The greatest resonance was caused by the situation with Tether's USDT — the undisputed market leader with a capitalization of over $180 billion. The company has not received approval from European regulators and has not even submitted an application. Tether CEO Paolo Ardoino stated that MiCA's requirement to hold 60% of reserves in European banks is fundamentally incompatible with their business model. As a result, major exchanges, including Coinbase, Kraken, Crypto.com, and Binance, have phased out USDT pairs from their European platforms.

However, there is an important nuance here. ESMA clarified that there is no direct ban on holding and transferring USDT. This is not considered a "public offer," so investors can hold the coin in personal wallets. But trading platforms are obliged to restrict services that facilitate the purchase of such assets. A temporary "sell-only and withdrawal" regime has been introduced to allow investors to close positions. As noted by the technical committee of the MiCA Crypto Alliance, the absence of a direct ban does not make USDT legal for free commercial use.

Impact on the Market: Liquidity Fragmentation

The disappearance of USDT from European spot markets is a blow to liquidity. USDT has historically been the main trading pair for most assets. Market makers and institutional traders will have to split liquidity pools: in Europe — with USDC or EURC, on global markets — with USDT. This will complicate inter-exchange arbitrage and lead to wider spreads. Trading large volumes in Europe will temporarily become more expensive until regulated alternatives build up comparable mass.

Paradoxically, other well-known projects, such as Ripple's RLUSD and PayPal's PYUSD, also did not fall under regulation. The reason is a mismatch between American and European compliance. Ripple, despite having a NYDFS license in the US, did not manage to go through the procedure in Luxembourg. PayPal, whose token is issued by Paxos, faced the need for restructuring and transferring 60% of its dollar collateral under the management of EU banks. As a result, the only stablecoins from the top 10 fully compliant with MiCA are Circle's USDC and EURC.

Tether's Plan B and Expert Forecast

Tether is not abandoning Europe, choosing a white-label solutions strategy. The company-backed StablR and Oobit have already introduced MiCA-compliant stablecoins EURR and USDR. The Hadron platform is used for their issuance. This is a pragmatic step: to maintain a presence without sacrificing the core business model.

As Tatiana-Eliza Baseley, founder of Baseley & Partners, rightly notes, the forced delisting of USDT fragments liquidity but will not destroy its global positions. The EU is not the largest market for USDT, and institutions are already moving to USDC. However, relying on reverse solicitation as a primary business model is extremely risky, as European regulators increasingly analyze actual economic activity rather than formal statements.
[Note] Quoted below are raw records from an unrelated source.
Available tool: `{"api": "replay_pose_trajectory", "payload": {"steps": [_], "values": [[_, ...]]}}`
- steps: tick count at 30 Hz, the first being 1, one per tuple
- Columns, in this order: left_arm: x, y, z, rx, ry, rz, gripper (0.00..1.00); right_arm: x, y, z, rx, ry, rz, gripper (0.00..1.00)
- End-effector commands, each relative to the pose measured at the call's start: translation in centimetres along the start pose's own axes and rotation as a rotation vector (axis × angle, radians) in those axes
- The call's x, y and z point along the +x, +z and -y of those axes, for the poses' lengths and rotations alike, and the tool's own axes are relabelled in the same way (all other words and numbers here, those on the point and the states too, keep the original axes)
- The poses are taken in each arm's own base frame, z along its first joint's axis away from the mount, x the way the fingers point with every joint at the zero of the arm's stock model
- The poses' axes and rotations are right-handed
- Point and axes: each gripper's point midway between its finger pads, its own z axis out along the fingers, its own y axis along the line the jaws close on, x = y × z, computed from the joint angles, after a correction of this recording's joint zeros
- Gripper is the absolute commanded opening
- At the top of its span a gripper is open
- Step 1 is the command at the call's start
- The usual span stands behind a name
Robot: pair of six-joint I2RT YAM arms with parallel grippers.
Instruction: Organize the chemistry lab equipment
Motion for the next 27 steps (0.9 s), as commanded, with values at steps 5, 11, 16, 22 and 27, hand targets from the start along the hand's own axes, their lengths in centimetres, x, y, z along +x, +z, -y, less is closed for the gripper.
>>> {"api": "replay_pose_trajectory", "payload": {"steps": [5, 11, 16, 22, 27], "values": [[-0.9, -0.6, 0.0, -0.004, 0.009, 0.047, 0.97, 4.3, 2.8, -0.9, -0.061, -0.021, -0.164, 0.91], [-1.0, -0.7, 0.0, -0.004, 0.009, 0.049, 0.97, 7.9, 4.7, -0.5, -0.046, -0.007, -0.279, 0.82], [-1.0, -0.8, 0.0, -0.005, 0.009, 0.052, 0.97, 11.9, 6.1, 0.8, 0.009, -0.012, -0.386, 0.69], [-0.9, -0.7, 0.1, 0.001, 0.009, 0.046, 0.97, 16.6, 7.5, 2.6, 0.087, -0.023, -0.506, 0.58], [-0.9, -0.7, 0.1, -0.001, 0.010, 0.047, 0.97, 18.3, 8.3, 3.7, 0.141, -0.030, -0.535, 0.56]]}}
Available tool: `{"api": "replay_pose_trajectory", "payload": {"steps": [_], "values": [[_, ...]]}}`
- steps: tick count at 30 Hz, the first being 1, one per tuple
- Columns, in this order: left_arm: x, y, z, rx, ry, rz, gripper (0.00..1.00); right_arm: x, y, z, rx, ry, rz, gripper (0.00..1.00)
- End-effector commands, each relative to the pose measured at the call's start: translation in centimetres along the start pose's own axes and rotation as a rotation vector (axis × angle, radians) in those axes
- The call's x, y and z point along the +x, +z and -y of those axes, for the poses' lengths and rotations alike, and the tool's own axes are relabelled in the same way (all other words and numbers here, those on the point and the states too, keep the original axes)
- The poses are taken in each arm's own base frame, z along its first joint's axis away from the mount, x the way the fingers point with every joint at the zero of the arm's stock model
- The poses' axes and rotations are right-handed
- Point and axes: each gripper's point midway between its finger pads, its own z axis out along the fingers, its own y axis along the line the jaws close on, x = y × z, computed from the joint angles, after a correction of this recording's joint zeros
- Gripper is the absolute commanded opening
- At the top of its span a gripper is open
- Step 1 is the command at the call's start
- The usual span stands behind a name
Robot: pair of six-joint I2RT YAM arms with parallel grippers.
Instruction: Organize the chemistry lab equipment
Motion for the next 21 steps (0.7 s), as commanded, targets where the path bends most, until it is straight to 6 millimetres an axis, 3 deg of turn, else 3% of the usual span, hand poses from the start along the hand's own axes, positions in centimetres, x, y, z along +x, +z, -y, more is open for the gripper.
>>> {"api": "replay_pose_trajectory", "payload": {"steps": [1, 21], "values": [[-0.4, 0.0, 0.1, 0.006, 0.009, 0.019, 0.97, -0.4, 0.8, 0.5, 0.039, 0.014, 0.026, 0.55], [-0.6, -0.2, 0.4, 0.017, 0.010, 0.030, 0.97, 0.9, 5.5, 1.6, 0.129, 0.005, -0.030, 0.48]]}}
My comment: MiCA is not just a regulatory act but a tool of geopolitical influence. By pushing out USDT and promoting USDC, the EU inadvertently increases dependence on American infrastructure, despite attempts to create its own euro-stablecoin Qivalis. The market faces a period of adaptation, but in the long term, the winner will be the one who can offer not only compliance but also real liquidity. For now, the advantage is on Circle's side.